Extending the knees beyond your toes
While performing the warrior 1 pose, do not extend your feet beyond your toes. Doing so puts pressure on the front knee and can also affect your balance.
Not stretching your upper body
In the attempt to position the legs properly in warrior 1, people often forget to pay attention to their upper body. They forget to straighten their back and stretch their arms.
Trying to arch your lower back
Usually, first-time performers of the warrior 1 pose are not able to balance themselves and end up arching their lower back on their hips. This can cause discomfort in the lower back region. If this is happening with you, try straightening your tailbone.

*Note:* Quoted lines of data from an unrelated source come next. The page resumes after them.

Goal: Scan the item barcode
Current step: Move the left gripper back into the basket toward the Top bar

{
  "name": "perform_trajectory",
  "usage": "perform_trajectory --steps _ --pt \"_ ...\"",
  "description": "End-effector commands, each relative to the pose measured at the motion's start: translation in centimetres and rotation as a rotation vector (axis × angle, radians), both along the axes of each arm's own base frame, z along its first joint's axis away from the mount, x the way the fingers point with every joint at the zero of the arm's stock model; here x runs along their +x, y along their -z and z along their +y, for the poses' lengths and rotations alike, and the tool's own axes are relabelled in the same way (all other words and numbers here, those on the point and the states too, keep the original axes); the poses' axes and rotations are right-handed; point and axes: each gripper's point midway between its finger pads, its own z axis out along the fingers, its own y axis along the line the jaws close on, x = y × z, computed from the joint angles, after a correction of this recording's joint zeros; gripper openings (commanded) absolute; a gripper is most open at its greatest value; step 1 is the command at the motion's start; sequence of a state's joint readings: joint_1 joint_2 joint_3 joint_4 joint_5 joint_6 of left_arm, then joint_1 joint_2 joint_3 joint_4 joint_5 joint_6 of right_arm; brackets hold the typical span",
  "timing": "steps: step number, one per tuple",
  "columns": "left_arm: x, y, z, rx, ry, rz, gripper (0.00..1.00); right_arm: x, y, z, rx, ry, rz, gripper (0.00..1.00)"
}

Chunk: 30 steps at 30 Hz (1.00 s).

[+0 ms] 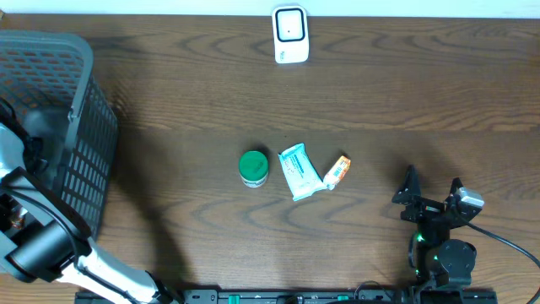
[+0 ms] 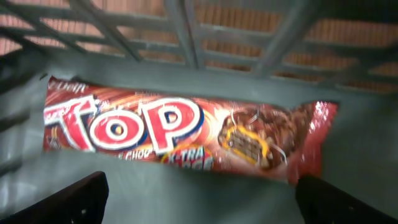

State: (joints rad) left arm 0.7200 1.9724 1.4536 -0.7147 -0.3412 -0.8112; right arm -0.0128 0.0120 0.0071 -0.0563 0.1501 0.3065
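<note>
A red "Top" chocolate bar (image 2: 186,134) lies flat on the grey floor of the basket (image 2: 186,37), filling the left wrist view. My left gripper (image 2: 205,208) hovers just above it, open, with one finger (image 2: 74,199) at each lower corner of the view and nothing between them. In the overhead view the left arm reaches into the grey basket (image 1: 80,127) and hides the bar. The white scanner (image 1: 289,34) stands at the table's far edge. My right gripper (image 1: 432,192) rests open at the front right.
In the middle of the table lie a green round lid (image 1: 253,167), a teal packet (image 1: 299,171) and a small orange packet (image 1: 337,171). The basket's tall lattice walls surround the left gripper.
My left gripper has come closer to the Top bar in the basket, which now looks much larger in the wrist view. It is still open. The right arm has not moved.
My left gripper was shut at the teal packet in the middle of the table. Then it was open near the basket, with the packet left lying on the table. Then it was open inside the basket over the Top bar, and now just above it.
</note>
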Motion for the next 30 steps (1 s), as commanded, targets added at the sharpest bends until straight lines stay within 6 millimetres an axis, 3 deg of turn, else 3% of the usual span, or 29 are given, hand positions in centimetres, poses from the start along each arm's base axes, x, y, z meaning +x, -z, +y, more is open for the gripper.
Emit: perform_trajectory --steps 1,7,8,11,12,15,22,23,24,26,27,30 --pt "-0.5 1.4 1.0 0.022 0.007 0.064 0.97 0.0 0.0 0.0 0.003 0.001 -0.001 0.99" --pt "-0.7 4.8 1.1 -0.018 0.007 0.109 0.96 0.0 0.0 0.0 0.003 0.001 -0.001 0.99" --pt "-0.8 5.2 1.1 -0.024 0.006 0.116 0.85 0.0 0.0 0.0 0.003 0.001 -0.001 0.99" --pt "-1.0 5.3 1.1 -0.031 0.020 0.129 0.20 0.0 0.0 0.0 0.003 0.001 -0.001 0.99" --pt "-1.0 4.9 1.3 -0.028 0.030 0.129 0.08 0.0 0.0 0.0 0.003 0.001 -0.001 0.99" --pt "-1.1 3.2 1.7 -0.007 0.050 0.116 0.06 0.0 0.0 0.0 0.003 0.001 -0.001 0.99" --pt "-2.2 -5.8 2.0 0.114 0.020 -0.008 0.08 0.0 0.0 0.0 0.003 0.001 -0.001 0.99" --pt "-2.4 -6.7 1.9 0.124 0.019 -0.017 0.17 0.0 0.0 0.0 0.003 0.001 -0.001 0.99" --pt "-2.6 -7.3 1.7 0.129 0.018 -0.022 0.47 0.0 0.0 0.0 0.003 0.001 -0.001 0.99" --pt "-2.9 -7.4 1.5 0.121 0.017 -0.015 0.78 0.0 0.0 0.0 0.003 0.001 -0.001 0.99" --pt "-3.1 -7.0 1.3 0.110 0.017 -0.004 0.84 0.0 0.0 0.0 0.003 0.001 -0.001 0.99" --pt "-3.5 -5.4 0.9 0.079 0.018 0.028 0.87 0.0 0.0 0.0 0.003 0.001 -0.001 0.99"
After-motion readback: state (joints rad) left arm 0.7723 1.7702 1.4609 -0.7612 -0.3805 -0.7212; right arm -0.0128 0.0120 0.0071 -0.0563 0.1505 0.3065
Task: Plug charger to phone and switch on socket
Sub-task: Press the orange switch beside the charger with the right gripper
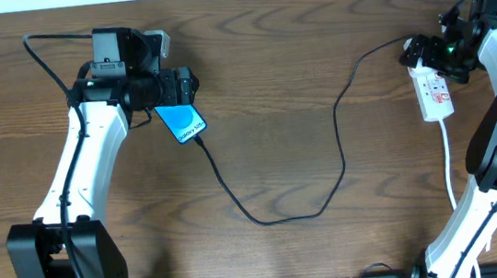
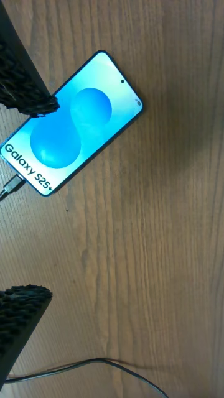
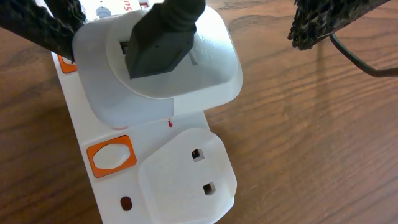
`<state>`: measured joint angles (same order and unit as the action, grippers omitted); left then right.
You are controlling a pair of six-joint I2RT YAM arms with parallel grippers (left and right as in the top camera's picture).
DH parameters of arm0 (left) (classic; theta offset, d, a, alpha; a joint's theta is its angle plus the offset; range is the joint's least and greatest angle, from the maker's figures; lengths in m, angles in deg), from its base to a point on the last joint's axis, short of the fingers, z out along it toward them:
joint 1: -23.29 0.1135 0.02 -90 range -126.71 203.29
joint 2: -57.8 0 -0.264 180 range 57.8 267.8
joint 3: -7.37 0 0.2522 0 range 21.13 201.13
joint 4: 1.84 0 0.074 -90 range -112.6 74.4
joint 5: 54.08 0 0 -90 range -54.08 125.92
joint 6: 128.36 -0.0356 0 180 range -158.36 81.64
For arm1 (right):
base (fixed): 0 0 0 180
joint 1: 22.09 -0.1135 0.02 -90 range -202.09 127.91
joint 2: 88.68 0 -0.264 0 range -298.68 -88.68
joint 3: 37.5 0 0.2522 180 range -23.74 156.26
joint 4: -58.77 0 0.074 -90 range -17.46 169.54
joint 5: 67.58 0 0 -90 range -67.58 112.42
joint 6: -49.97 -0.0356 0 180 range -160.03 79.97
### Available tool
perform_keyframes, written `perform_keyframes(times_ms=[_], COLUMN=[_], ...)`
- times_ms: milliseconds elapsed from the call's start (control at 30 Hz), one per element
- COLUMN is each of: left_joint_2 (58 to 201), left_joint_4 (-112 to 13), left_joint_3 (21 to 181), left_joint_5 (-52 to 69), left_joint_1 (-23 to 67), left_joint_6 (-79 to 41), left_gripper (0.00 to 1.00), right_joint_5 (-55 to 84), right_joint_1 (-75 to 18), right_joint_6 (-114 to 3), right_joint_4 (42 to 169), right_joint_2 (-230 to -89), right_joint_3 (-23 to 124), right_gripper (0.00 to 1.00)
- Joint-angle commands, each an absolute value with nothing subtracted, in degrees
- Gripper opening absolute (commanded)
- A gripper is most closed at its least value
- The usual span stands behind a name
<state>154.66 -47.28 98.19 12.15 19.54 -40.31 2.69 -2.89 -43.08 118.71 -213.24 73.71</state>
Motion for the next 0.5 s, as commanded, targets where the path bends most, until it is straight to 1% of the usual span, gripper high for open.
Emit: perform_keyframes(times_ms=[0,267,467], left_joint_2=[153.5,153.5,153.5], left_joint_4=[-47.3,-47.3,-47.3], left_joint_3=[97.9,97.9,97.9], left_joint_5=[12.6,12.6,12.6], left_joint_1=[19.6,19.6,19.6], left_joint_6=[-41.1,-41.1,-41.1], left_gripper=[0.89,0.89,0.89], right_joint_5=[-9.5,-9.7,-13.6], right_joint_1=[-6.4,-6.4,-6.4], right_joint_6=[-44.7,-45.8,-46.7], right_joint_4=[119.7,119.1,115.7], right_joint_2=[-213.5,-213.5,-213.5], right_joint_3=[73.5,72.0,69.0], right_gripper=[0.99,0.99,0.99])
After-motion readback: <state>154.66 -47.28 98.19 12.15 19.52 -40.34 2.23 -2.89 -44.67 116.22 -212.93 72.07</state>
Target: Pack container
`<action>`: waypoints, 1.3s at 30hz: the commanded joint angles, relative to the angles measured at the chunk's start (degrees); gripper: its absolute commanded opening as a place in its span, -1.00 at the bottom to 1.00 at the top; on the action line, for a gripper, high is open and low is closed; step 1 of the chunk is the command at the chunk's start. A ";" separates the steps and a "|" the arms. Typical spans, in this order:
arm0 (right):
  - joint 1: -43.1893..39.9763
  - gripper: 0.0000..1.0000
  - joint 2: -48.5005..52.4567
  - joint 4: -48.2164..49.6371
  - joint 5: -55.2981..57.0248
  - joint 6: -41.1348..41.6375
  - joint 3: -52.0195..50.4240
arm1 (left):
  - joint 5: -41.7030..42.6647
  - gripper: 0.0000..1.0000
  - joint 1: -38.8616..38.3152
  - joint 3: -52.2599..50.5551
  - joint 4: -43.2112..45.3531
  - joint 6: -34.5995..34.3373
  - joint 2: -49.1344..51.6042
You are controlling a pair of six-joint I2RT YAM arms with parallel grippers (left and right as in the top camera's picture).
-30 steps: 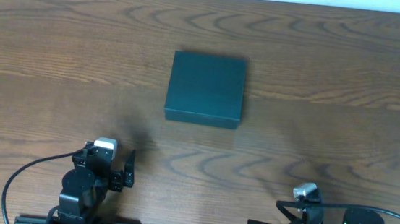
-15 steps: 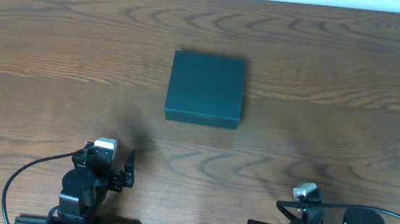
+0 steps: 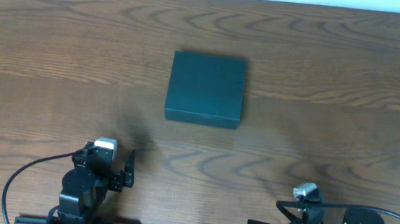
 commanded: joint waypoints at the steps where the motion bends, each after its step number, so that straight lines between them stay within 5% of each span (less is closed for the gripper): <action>1: 0.37 0.99 -0.35 0.09 0.55 0.24 -0.15 | -0.24 0.91 0.35 -0.57 0.33 0.35 -0.37; 5: 0.55 0.98 -0.48 2.62 7.08 0.13 -0.44 | -0.24 0.90 0.35 -0.57 0.33 0.35 -0.37; 11: 0.57 0.99 -8.85 27.15 18.23 -4.11 -8.55 | -0.24 0.90 0.35 -0.57 0.33 0.35 -0.37; 22: 0.59 0.99 -12.33 40.54 28.68 -11.43 -30.97 | -0.24 0.90 0.35 -0.57 0.33 0.35 -0.37; 39: 3.93 0.99 -12.33 41.77 31.41 -11.43 -31.74 | -0.24 0.90 0.35 -0.57 0.31 0.37 -0.37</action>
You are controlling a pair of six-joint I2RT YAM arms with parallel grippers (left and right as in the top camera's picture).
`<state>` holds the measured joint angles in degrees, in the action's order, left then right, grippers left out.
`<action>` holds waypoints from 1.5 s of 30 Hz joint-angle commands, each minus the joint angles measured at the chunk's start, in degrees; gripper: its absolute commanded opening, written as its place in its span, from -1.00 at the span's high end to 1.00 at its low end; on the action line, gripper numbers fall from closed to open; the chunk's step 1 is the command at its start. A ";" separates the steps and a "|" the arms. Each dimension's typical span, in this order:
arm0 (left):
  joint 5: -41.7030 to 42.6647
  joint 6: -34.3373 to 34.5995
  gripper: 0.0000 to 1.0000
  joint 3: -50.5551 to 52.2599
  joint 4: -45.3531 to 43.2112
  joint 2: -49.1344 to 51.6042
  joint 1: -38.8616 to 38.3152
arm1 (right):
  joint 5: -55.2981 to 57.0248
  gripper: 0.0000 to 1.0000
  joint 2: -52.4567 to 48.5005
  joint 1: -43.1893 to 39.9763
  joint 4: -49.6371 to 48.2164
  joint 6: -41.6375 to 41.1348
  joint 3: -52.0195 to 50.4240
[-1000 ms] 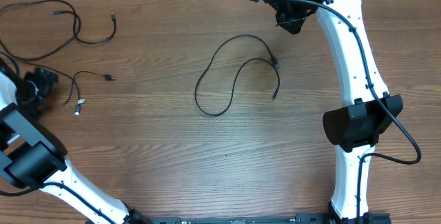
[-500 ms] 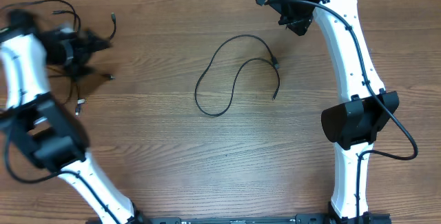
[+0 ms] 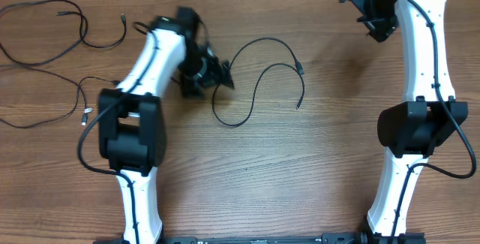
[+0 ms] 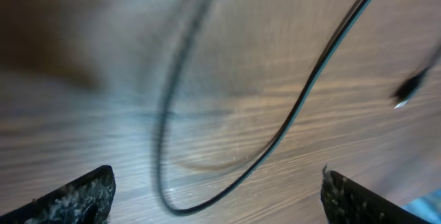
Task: Untangle cables
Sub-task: 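Move the left gripper to the looped cable in the center, then grasp the center looped cable with the left gripper and lift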
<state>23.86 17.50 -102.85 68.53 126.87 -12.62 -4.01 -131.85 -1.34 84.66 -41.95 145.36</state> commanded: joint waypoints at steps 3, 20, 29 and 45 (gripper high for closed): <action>-2.25 2.69 -0.87 7.15 -2.38 -0.85 -3.17 | 0.52 -1.00 -0.33 -1.09 -0.11 0.24 0.09; -6.54 2.69 0.91 7.32 -3.93 -1.27 -3.04 | 0.46 -1.00 -0.33 -1.03 -0.24 0.24 0.09; -21.38 -1.29 0.91 -8.33 8.15 -14.14 -3.04 | -1.64 -1.00 -0.33 -1.03 0.57 0.24 0.09; -23.87 -0.90 0.91 -12.81 -3.10 -46.45 -2.01 | -9.14 -1.00 -0.33 -0.92 -2.10 0.24 0.09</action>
<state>-1.10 13.58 -115.09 65.39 82.65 -14.90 -10.92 -131.85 -2.20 83.15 -41.95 145.36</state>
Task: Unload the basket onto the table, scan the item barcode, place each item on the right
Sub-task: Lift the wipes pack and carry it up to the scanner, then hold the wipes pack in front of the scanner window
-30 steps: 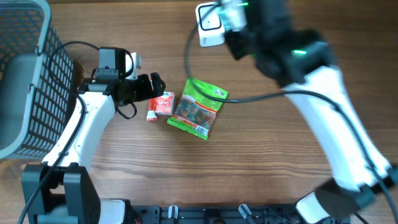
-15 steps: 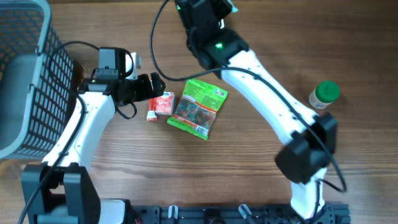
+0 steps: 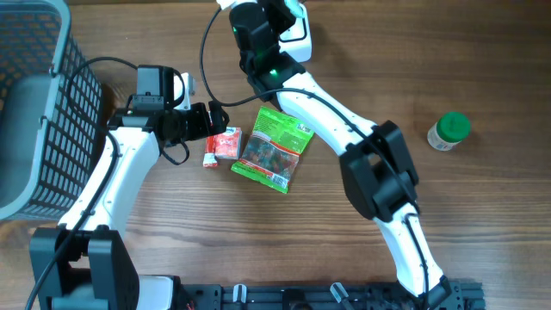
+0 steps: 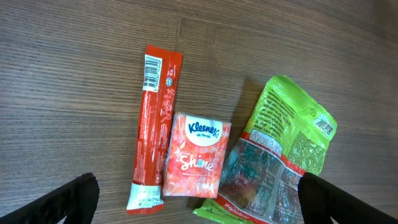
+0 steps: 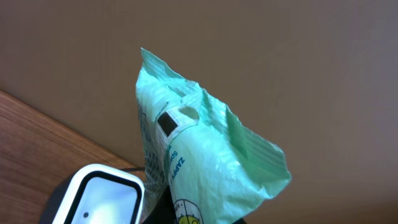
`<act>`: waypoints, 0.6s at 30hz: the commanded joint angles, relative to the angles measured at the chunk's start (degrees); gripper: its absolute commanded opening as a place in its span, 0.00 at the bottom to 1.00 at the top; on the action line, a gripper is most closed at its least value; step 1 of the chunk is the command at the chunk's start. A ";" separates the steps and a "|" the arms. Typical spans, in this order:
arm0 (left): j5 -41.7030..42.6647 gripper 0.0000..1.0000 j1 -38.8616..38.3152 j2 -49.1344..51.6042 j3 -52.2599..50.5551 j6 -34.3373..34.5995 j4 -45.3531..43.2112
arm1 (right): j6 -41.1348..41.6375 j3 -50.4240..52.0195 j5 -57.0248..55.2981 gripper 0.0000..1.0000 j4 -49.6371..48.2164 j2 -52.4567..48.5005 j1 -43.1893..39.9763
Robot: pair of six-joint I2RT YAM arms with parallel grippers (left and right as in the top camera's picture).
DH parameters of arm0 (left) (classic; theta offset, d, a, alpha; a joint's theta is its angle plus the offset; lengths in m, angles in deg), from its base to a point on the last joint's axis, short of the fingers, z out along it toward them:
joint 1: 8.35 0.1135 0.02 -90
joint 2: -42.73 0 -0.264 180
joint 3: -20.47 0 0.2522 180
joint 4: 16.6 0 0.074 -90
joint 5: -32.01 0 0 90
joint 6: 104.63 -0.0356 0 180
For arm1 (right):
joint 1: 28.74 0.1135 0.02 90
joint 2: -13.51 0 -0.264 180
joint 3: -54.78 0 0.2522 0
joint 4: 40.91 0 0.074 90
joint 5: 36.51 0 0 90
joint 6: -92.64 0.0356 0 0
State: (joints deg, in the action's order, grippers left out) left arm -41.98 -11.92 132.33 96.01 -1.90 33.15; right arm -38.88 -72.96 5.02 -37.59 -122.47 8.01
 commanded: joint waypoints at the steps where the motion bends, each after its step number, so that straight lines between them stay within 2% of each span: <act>1: 0.48 1.00 0.48 -0.61 0.81 -0.11 -0.15 | -6.10 -0.66 -1.68 0.05 -6.25 -4.04 -1.27; 5: 0.48 1.00 0.48 -0.61 0.81 -0.11 -0.15 | -12.61 -0.66 -0.09 0.04 -10.93 -6.86 -2.14; 8: 0.48 1.00 0.48 -0.61 0.81 -0.11 -0.15 | -14.19 -0.66 0.90 0.04 -13.18 -8.55 -2.54; 18: 0.48 1.00 0.48 -0.61 0.81 -0.11 -0.15 | -9.29 -0.66 4.94 0.04 -13.99 -10.80 -2.99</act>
State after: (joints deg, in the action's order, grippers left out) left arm -41.98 -11.92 132.33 96.01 -1.90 33.19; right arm -50.57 -72.89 8.37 -50.64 -132.44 5.06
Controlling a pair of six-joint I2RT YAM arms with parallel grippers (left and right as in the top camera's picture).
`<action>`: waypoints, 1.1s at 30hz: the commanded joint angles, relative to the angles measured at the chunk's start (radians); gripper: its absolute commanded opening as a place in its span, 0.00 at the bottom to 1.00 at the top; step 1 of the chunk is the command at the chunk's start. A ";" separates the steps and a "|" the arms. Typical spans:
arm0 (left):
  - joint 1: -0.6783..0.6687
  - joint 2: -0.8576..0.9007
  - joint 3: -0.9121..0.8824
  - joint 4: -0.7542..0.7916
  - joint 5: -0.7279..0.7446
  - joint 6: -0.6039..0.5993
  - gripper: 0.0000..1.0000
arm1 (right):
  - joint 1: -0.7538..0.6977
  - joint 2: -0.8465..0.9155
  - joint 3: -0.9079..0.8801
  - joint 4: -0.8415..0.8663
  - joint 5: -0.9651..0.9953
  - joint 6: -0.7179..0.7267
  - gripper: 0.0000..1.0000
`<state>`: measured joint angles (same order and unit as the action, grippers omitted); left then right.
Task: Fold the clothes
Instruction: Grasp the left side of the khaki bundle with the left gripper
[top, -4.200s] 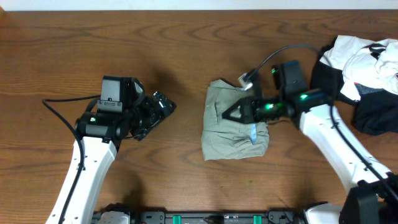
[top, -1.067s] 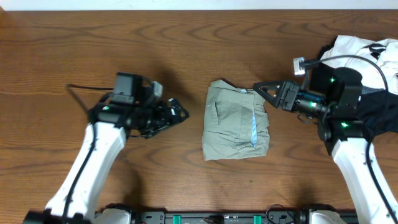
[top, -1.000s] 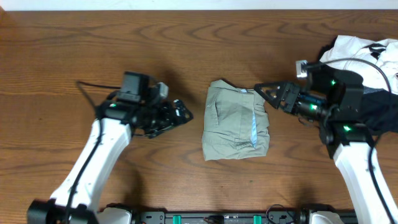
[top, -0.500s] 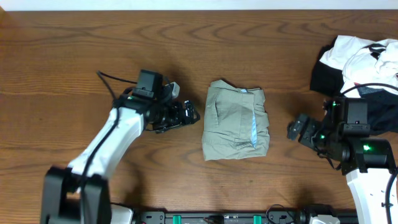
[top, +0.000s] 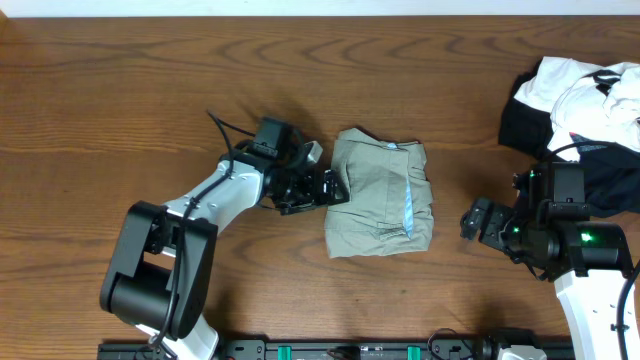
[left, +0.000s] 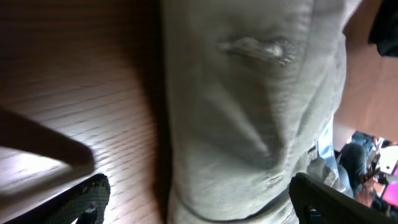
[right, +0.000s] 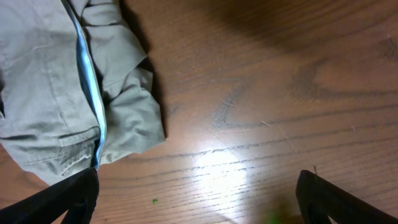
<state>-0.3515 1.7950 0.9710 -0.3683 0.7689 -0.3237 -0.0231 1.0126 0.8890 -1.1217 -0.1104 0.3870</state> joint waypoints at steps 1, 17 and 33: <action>-0.019 0.024 -0.005 0.025 0.028 0.021 0.94 | -0.002 0.000 -0.007 -0.009 0.012 -0.022 0.99; -0.028 0.093 -0.005 0.079 0.034 0.013 0.94 | -0.002 0.000 -0.007 -0.023 -0.028 -0.022 0.99; -0.028 0.102 -0.005 0.127 0.036 0.005 0.52 | -0.002 0.000 -0.007 -0.018 -0.029 -0.021 0.99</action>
<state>-0.3779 1.8797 0.9714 -0.2501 0.8261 -0.3252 -0.0231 1.0126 0.8883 -1.1404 -0.1352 0.3805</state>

Keeping feet too far apart
As a beginner, you should try from the base. In the attempt of mastering the warrior 1 pose, people try to keep their feet as far apart as possible. You must not do that. This causes tension in the torso and the hips are unable to square to the front. You should place your feet in such a way that your entire upper body faces the front.
Tips to Be Better
Do not try arching back
You must not try to arch your back as soon as you are in the position. Once you have adjusted your legs, straighten your back and then extend your hands gradually over your head. Once you are here, bend your shoulders and arms slightly backward, only if possible.
Align your heels
Place your heels in such a way that both your heels are aligned.
Use a wall to support your back foot
As a beginner for the warrior 1 pose, try taking the support of a wall for your rear foot if you do not feel balanced.